**Exercise goal:**
Print, word for word, only the lines from the one with "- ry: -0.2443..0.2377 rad" down to the last line of the listing below; no pictures.

::: Data extract :::

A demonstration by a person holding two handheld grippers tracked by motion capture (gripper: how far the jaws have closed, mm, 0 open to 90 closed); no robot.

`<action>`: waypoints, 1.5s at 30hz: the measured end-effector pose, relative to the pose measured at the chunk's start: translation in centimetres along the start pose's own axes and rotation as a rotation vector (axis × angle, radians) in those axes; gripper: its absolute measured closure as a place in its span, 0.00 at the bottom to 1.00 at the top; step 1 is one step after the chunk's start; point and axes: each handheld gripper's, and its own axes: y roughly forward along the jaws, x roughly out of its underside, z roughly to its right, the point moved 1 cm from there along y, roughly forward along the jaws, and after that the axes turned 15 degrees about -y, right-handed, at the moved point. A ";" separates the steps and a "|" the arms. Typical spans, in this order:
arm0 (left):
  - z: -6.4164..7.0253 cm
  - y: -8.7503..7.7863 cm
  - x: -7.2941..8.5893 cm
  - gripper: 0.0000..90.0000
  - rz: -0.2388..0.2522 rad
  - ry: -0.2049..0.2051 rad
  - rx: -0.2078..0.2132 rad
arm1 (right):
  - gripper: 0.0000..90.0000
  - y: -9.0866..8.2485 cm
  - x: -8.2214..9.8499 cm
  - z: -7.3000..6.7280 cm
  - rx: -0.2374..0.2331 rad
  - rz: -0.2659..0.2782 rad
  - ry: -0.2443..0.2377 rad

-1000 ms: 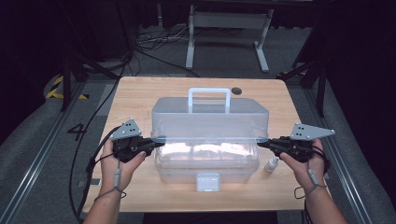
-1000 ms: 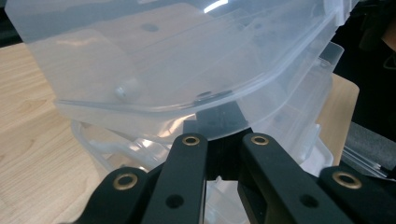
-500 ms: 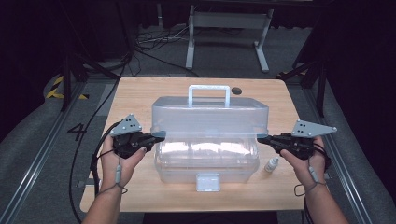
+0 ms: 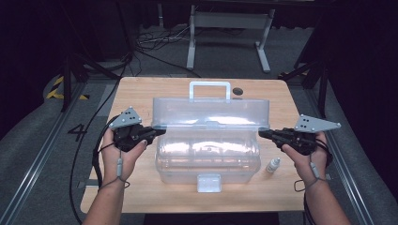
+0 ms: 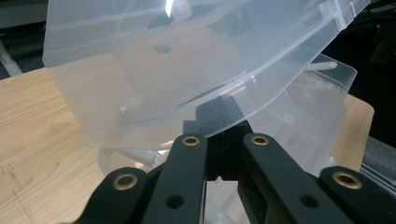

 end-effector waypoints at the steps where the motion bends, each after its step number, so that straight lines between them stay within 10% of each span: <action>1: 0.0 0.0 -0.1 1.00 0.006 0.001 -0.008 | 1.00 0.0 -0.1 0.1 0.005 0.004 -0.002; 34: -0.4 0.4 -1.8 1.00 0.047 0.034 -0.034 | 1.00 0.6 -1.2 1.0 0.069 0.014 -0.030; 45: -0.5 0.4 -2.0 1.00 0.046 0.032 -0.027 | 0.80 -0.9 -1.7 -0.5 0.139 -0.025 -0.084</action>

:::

**Solution to this exercise:**
  - ry: -0.2443..0.2377 rad

-1000 ms: 
-1000 ms: 
-500 ms: 
+0 ms: 
+0 ms: 

 end-effector waypoints at the steps where the motion bends, each after its step number, so that straight lines between them stay within 10% of each span: <action>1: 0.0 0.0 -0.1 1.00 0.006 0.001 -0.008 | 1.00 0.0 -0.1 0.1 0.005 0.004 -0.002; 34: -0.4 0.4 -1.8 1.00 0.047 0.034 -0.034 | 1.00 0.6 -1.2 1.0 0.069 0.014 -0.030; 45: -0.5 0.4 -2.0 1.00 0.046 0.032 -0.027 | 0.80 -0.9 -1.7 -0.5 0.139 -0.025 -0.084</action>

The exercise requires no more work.